One-Pot Synthesis of Isatin-Pyrazole Hybrids as VEGFR-2 Inhibitors and Molecular Docking Studies

Herein, we described the synthesis of isatin-pyrazole hybrids (6 a-o) using Acyl-Sonogashira coupling reaction and evaluated for their in vitro cytotoxicity against three human cancer cell lines such as A549, PC3 and MCF-7 by using MTT assay and 5-fluorouracil as the reference drug. Some of the compounds 6 a, 6 j and 6 n were found to be more active than the standard 5-fluorouracil against three human cancer cell lines. The in vitro VEGFR-2 tyrosine kinase inhibitory activity reveals that 6 j has exhibited double inhibitory potency with IC50 value of 16.28 +/- 1.21 nM compared to reference drug sorafenib and 6 a and 6 n were also shown more inhibition capacity than the standard. Molecular docking studies of the compounds 6 a, 6 j and 6 n towards human VEGFR2 kinase shown that they have good binding interactions with the target protein with binding energies ranging from -10.30 kcal/mol to -10.80 kcal/mol.

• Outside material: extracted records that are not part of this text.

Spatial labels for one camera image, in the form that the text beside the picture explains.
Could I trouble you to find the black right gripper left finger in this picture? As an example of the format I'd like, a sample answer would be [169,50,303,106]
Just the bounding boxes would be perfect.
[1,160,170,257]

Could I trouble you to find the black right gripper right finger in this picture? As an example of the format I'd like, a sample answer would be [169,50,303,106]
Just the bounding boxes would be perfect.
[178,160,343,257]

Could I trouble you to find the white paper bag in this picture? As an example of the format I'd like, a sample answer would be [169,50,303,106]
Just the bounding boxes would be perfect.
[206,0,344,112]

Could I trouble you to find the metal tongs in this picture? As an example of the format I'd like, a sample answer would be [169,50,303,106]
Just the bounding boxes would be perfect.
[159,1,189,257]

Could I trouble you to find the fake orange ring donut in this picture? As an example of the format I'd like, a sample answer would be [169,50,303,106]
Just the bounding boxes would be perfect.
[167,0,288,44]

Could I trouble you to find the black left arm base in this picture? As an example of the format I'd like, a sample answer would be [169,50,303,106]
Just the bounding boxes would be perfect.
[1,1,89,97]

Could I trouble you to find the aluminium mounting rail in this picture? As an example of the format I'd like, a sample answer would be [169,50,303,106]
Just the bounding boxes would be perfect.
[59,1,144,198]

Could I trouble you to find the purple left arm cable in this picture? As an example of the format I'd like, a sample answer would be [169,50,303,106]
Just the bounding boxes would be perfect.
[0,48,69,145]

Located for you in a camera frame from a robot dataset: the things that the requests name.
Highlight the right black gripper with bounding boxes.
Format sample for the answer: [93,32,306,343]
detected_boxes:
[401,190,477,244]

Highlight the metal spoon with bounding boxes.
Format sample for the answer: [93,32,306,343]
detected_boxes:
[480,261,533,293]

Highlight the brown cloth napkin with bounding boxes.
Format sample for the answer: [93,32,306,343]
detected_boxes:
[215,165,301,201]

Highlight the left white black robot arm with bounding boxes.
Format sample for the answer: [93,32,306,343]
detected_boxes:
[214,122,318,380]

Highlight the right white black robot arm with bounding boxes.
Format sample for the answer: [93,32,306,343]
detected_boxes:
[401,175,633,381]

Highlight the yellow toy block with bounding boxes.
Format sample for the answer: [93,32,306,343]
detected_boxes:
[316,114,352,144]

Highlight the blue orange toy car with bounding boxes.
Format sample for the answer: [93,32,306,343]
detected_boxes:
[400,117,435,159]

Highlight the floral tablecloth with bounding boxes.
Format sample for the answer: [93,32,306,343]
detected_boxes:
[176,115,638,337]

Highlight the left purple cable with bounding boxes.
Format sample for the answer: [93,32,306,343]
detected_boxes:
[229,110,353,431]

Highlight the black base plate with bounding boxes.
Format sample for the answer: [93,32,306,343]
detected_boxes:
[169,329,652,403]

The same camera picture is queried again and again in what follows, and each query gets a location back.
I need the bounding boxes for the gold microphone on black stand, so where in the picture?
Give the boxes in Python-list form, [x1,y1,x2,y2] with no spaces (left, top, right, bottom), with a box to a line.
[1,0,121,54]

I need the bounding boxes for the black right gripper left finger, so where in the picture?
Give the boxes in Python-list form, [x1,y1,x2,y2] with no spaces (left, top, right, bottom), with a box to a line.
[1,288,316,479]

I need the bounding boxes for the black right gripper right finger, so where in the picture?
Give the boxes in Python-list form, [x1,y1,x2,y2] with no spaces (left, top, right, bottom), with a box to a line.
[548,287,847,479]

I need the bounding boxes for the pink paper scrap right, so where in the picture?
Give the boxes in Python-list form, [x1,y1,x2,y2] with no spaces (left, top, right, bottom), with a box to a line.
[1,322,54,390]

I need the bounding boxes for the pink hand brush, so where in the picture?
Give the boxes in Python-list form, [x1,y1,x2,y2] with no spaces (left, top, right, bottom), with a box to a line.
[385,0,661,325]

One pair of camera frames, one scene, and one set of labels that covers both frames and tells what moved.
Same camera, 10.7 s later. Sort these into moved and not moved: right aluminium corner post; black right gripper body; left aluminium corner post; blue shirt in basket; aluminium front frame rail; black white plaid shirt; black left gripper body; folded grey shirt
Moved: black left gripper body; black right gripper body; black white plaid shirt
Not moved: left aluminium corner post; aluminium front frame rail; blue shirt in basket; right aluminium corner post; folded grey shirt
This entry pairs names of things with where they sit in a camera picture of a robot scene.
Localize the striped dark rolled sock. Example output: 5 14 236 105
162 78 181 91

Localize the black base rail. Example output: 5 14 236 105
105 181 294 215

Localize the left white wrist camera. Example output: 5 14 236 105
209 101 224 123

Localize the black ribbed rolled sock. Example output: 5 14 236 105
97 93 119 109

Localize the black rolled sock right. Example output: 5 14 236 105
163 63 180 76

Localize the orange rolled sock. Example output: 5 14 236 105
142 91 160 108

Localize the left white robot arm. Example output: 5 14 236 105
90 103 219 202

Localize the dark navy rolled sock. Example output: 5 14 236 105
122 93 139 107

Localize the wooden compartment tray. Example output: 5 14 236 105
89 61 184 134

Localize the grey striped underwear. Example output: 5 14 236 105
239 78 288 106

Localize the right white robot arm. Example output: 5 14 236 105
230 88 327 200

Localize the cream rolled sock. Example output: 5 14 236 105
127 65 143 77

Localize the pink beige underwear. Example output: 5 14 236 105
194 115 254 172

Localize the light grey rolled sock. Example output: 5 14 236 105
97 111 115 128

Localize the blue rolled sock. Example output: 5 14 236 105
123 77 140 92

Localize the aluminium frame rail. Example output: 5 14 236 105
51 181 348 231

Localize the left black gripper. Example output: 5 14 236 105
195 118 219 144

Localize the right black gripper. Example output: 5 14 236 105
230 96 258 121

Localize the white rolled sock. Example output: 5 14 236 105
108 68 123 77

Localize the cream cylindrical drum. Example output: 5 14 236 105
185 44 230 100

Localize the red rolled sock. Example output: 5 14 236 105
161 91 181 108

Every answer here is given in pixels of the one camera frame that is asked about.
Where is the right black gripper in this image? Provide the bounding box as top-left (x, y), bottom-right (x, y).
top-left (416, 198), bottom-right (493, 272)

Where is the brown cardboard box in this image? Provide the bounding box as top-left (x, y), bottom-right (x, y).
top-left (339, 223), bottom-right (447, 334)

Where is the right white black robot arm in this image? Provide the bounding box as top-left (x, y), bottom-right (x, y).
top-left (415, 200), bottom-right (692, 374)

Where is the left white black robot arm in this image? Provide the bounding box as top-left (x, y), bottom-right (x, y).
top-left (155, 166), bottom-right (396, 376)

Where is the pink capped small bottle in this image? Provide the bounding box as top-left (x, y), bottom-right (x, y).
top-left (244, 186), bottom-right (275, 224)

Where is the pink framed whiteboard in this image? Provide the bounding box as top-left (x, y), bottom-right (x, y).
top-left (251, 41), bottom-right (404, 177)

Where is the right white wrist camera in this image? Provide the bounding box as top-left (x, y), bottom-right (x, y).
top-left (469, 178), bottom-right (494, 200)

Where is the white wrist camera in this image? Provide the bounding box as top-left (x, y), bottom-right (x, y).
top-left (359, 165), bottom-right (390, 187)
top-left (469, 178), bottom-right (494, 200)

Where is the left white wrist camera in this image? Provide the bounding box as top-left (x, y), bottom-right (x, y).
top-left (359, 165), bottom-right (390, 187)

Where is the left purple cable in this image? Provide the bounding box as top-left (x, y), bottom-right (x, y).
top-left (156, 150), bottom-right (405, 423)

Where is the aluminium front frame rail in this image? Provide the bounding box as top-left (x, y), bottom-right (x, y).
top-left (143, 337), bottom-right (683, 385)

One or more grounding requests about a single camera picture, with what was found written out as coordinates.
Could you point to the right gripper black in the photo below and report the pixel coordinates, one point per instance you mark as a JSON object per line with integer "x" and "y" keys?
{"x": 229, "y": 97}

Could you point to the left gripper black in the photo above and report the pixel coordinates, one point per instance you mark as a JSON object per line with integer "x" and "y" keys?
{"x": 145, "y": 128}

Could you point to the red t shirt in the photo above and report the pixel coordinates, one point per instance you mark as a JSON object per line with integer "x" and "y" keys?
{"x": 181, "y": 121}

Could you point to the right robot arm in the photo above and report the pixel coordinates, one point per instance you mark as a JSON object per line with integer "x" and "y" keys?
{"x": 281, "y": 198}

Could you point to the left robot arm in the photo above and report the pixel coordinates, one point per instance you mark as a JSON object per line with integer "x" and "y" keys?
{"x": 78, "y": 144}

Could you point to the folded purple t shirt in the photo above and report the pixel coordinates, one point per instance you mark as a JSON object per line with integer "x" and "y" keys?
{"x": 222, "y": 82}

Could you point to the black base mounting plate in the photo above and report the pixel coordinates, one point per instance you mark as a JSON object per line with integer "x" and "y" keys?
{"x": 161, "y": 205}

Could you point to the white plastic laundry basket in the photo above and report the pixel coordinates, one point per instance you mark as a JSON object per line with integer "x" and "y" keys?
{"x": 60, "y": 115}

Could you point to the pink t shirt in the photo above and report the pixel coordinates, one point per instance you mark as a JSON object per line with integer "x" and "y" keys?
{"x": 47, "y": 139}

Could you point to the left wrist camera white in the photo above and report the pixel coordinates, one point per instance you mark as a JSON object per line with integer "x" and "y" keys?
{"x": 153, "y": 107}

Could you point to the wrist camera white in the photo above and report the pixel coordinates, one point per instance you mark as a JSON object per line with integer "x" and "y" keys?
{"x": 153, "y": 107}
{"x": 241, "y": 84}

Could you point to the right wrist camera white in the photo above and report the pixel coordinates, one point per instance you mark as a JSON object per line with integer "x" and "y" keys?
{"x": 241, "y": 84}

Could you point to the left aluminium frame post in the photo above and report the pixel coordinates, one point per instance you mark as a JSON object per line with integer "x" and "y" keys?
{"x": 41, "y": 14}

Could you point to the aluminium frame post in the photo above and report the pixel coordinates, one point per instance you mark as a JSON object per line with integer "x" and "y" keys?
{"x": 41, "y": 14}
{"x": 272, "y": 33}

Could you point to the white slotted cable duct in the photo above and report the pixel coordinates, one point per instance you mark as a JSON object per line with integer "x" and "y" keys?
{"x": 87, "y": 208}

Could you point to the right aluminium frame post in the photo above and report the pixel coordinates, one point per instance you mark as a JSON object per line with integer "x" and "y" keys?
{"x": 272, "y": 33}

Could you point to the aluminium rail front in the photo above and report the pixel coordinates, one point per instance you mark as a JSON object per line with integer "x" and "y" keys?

Finally, the in silico pharmacokinetic profile (ADMET) of potent compounds 6 a, 6 j and 6 n were also studied, where all of them have followed Lipinski rule, Ghose rule, Veber rule, Egan rule and Muegge rule without any deviation and the compounds 6 a and 6 j have shown lead likeness in medicinal chemistry point of view.